# [What is required]
Starting at the first line of the entries below, output every line exactly, up to and including the line with "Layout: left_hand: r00".

Source records:
************

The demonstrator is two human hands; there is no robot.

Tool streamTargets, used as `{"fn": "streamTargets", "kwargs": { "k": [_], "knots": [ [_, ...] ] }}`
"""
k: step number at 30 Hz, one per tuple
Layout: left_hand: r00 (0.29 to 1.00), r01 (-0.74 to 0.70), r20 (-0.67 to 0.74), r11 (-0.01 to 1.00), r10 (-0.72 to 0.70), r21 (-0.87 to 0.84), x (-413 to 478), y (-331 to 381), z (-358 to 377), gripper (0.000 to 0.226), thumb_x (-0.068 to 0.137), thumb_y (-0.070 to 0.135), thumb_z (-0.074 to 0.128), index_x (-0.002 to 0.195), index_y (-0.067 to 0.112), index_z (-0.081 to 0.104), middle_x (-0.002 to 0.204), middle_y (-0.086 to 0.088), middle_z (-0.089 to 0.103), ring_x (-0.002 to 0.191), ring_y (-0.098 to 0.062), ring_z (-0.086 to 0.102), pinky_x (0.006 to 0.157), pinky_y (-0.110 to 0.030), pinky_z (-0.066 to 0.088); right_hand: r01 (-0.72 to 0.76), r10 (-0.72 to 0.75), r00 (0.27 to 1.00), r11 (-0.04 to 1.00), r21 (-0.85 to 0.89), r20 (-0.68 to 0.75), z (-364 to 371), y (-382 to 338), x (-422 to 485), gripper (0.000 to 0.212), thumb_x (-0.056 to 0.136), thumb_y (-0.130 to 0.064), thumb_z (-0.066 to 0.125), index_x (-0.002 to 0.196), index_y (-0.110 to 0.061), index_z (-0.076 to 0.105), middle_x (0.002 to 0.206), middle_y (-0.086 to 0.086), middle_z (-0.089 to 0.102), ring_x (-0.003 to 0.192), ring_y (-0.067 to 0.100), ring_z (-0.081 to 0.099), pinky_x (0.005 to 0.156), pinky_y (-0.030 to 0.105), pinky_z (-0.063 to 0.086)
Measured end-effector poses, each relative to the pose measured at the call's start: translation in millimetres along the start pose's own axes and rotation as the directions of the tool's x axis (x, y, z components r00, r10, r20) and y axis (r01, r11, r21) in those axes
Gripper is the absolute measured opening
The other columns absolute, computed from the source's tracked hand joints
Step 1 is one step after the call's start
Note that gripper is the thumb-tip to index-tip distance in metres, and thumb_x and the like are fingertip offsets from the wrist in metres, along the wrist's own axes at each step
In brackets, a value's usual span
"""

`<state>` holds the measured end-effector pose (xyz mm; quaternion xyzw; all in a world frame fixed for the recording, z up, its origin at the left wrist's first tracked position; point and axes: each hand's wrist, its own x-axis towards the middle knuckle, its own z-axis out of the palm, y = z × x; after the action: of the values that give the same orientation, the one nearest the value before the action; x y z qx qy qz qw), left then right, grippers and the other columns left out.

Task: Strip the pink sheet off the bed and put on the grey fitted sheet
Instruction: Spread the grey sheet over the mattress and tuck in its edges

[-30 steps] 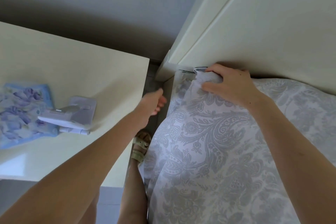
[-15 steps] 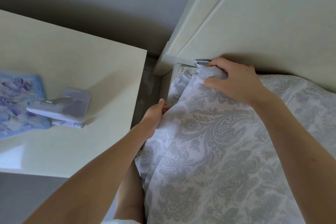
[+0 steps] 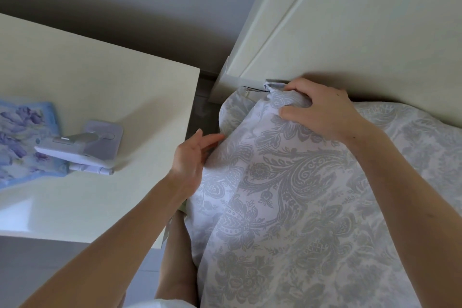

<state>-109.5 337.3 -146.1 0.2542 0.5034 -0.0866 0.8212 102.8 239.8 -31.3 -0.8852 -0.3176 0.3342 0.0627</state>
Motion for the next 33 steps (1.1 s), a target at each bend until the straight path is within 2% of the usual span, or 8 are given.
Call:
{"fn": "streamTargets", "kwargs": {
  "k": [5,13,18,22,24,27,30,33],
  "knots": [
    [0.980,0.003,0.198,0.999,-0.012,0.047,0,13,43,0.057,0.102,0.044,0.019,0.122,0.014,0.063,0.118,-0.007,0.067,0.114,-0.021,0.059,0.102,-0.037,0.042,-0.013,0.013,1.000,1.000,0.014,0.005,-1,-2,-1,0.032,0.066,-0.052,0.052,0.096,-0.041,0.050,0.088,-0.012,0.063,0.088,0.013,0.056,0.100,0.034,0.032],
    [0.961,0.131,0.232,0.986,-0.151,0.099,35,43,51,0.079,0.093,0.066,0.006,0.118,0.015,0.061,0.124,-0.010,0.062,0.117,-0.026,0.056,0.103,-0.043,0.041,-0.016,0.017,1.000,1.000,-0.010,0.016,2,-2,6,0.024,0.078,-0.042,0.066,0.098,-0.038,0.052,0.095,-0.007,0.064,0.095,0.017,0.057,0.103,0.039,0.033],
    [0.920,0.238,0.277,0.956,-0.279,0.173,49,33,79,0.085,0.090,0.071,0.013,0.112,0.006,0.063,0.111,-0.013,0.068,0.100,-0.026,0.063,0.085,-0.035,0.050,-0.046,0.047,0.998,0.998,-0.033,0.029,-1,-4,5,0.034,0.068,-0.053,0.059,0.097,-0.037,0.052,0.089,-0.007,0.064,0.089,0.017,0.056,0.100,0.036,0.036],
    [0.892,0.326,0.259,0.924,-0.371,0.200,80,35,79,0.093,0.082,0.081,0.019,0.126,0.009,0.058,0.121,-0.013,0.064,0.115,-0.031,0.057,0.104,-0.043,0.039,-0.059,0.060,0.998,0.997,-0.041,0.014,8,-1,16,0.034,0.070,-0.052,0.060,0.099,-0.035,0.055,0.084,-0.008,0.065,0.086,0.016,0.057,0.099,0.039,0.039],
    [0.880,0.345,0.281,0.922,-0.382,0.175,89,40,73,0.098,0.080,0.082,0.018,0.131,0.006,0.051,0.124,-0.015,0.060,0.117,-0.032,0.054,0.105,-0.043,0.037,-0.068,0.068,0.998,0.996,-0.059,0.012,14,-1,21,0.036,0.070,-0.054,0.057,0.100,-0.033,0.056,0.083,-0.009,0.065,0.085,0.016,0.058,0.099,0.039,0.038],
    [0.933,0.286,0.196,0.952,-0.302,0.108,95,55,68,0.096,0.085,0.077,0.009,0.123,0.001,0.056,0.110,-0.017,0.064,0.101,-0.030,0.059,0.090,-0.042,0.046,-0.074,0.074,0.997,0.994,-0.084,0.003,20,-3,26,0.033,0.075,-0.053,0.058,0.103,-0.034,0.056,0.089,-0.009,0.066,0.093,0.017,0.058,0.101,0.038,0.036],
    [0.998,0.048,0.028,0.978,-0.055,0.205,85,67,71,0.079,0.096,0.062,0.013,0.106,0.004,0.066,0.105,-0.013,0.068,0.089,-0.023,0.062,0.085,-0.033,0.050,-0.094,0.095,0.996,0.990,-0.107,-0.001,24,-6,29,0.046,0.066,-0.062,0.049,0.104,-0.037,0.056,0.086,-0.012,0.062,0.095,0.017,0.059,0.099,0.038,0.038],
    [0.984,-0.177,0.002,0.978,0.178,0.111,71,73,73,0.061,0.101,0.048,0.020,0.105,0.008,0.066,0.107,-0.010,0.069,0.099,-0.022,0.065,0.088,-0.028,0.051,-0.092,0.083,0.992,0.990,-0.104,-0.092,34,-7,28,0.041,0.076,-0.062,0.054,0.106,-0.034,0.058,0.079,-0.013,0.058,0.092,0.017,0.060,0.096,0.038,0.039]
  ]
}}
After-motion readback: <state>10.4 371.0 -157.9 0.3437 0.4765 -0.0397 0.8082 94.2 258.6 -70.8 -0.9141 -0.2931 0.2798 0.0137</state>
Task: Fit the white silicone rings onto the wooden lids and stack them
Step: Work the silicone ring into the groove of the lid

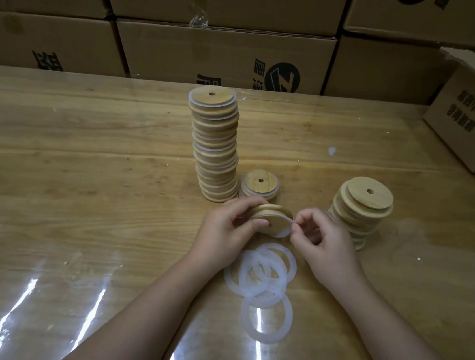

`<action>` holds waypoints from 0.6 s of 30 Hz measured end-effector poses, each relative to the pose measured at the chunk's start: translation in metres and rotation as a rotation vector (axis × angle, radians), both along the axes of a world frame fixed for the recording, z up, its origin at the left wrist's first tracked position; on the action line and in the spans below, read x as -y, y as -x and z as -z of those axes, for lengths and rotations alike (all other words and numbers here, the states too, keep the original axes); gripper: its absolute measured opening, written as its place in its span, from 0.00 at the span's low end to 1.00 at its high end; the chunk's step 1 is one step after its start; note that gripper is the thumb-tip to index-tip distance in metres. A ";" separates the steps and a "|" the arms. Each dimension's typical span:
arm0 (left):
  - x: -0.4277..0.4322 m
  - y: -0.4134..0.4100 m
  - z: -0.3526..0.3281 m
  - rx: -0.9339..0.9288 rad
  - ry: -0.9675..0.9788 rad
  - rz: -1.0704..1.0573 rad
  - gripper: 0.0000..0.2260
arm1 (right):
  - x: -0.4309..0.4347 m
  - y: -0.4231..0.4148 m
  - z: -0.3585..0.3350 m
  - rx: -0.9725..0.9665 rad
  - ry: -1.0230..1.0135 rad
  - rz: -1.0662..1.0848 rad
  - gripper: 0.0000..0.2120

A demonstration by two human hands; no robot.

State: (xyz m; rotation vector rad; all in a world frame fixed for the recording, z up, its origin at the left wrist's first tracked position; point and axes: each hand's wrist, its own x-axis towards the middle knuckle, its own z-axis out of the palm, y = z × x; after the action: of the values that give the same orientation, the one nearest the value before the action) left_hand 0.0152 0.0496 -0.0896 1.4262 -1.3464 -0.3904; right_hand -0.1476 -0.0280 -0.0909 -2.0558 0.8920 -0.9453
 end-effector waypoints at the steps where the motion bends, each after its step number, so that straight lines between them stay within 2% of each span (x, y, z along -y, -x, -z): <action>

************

# [Solution]
The demonstrator is two human hands; there is no robot.

Tool streamTargets, used as `{"fn": "streamTargets", "kwargs": { "k": [_], "knots": [ [_, ...] ] }}`
"""
k: step number at 30 Hz, one per tuple
Layout: left_hand: r00 (0.29 to 1.00), r01 (-0.74 to 0.70), r20 (-0.67 to 0.74), r11 (-0.01 to 1.00), r10 (-0.72 to 0.70), r21 (-0.87 to 0.84), x (-413 to 478), y (-331 to 381), z (-358 to 377), gripper (0.000 to 0.226), thumb_x (-0.068 to 0.137), thumb_y (-0.070 to 0.135), thumb_z (-0.074 to 0.128), index_x (-0.002 to 0.195), index_y (-0.067 to 0.112), index_z (-0.081 to 0.104), middle_x (-0.002 to 0.204), middle_y (-0.086 to 0.088), middle_z (-0.089 to 0.103), ring_x (-0.002 to 0.191), ring_y (-0.098 to 0.062), ring_z (-0.086 to 0.102), pinky_x (0.006 to 0.157), pinky_y (-0.110 to 0.030), pinky_z (-0.066 to 0.088); right_hand: r01 (-0.72 to 0.76), r10 (-0.72 to 0.75), r00 (0.27 to 1.00), r11 (-0.04 to 1.00), r21 (-0.85 to 0.89), r20 (-0.68 to 0.75), z (-364 to 371), y (-382 to 338), x (-422 to 485), gripper (0.000 to 0.212), thumb_x (-0.056 to 0.136), thumb_y (-0.130 to 0.064), thumb_z (-0.066 to 0.125), index_x (-0.002 to 0.196), index_y (-0.110 to 0.061), index_z (-0.076 to 0.105), middle_x (0.002 to 0.206), middle_y (-0.086 to 0.086), middle_z (-0.089 to 0.102), ring_x (-0.003 to 0.192), ring_y (-0.067 to 0.100), ring_z (-0.081 to 0.099), pinky_x (0.005 to 0.156), pinky_y (-0.030 to 0.105), pinky_z (-0.063 to 0.086)

No further work remains on this exercise.